Here, then, we seem to be involved in a difficulty. Pardon has been bestowed upon transgressors;--it could not have been granted unless a satisfaction had been made to God for their sin they did not make that satisfaction by suffering the penalty of the law; and their substitute did not make it, as we have seen, by enduring the precise amount of punishment— the same in kind and degree-which would have been to them the penal consequence of their sin. How then did Christ satisfy the law for them? What is meant by satisfying Divine justice—or, which is the same thing, satisfying a just and holy God? What is the precise nature of that satisfaction which was rendered to him, as it has been stated, by the perfect obedience unto death of our Lord Jesus Christ? To these questions, or rather to this one question, which has been put in different



forms to attract towards it more of deliberate attention, I fear we have been too much accustomed to rest satisfied with dark and indefinite replies. I am quite free to confess that, within the whole compass of my theological reading, I have not met with any thing which throws all the light upon it which I humbly think it is capable of receiving. The statements of Staper, an admirable compendium of which is given by a beloved brother, whose praise is in all the churches,* approach the most nearly to what would seem to be needed. Still the definition of satisfaction which is laid down in that work is too much generalized to prove of great practical benefit ; and, with deference to our honoured friend, Dr. Smith, I would suggest that the phrase, "a compensation for the injury perpetrated" against a moral governor, does not much less need explanation than the term satisfaction itself. The questions still recur, "What is a compensation to a being in his public character, (for compensation to a private individual involves no difficulty,) or how is it to be made?" On this important subject, then, I solicit the kind and candid attention of the reader to the following remarks.

To make satisfaction for sin is, then, I would suggest, to do that which shall preserve to the moral government of God that powerful control over its subjects which the entrance of sin endangered, and which its unconditional forgiveness would have entirely destroyed. In explanation of this statement, let it be observed, that the government which God exercises over rational, and, therefore, accountable creatures, is moral in its nature; it is the government of motives, addressed to the understanding, the conscience, and the heart.

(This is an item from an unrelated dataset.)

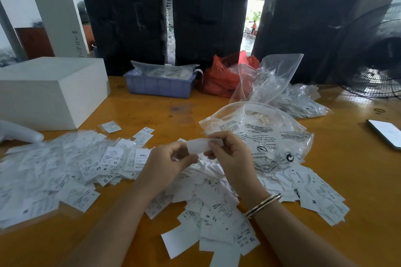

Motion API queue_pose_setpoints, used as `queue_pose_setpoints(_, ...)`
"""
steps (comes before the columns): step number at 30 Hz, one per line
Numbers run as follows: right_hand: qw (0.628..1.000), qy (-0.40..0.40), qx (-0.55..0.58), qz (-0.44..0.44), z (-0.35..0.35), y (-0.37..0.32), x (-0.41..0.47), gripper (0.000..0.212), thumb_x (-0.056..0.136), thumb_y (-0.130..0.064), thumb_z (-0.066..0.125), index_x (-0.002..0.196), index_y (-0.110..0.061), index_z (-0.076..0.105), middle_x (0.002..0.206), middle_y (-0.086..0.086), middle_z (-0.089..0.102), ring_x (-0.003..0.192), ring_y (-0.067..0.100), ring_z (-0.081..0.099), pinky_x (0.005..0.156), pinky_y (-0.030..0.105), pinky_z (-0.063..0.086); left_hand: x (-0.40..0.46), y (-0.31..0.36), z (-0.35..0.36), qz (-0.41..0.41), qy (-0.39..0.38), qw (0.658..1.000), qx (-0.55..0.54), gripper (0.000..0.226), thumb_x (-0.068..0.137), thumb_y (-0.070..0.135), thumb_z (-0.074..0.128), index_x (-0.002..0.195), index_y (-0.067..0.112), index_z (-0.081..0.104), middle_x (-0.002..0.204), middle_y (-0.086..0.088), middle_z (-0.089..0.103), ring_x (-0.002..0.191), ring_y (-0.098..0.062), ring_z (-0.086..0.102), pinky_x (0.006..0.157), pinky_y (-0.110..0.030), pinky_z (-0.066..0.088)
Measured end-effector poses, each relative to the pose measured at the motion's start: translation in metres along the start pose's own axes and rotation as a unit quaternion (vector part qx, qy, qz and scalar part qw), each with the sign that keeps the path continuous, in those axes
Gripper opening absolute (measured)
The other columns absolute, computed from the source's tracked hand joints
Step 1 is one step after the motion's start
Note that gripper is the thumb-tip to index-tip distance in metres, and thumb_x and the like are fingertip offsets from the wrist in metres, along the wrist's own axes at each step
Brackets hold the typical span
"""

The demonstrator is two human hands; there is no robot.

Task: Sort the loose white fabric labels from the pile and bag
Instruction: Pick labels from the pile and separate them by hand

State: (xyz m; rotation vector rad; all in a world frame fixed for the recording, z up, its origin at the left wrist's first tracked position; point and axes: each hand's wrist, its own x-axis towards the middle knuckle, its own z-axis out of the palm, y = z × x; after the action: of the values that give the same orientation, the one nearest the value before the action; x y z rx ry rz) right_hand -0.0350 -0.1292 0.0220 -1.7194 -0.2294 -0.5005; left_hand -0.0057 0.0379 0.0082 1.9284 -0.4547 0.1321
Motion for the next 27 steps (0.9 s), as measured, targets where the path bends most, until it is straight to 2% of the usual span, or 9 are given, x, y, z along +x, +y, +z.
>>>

The law which he has given to us constitutes one of the main instruments of this government. It addresses itself to two of the most powerful principles of our nature;-to our hopes, by promising an illustrious reward if we render obedience ;to our fears, by threatening to inflict a signal punishment if we venture upon rebellion. The tendency of this law to prevent disobedience is its moral power; and that power must

* Vide Dr. P. Smith on the Sacrifice of Christ, p. 287-8.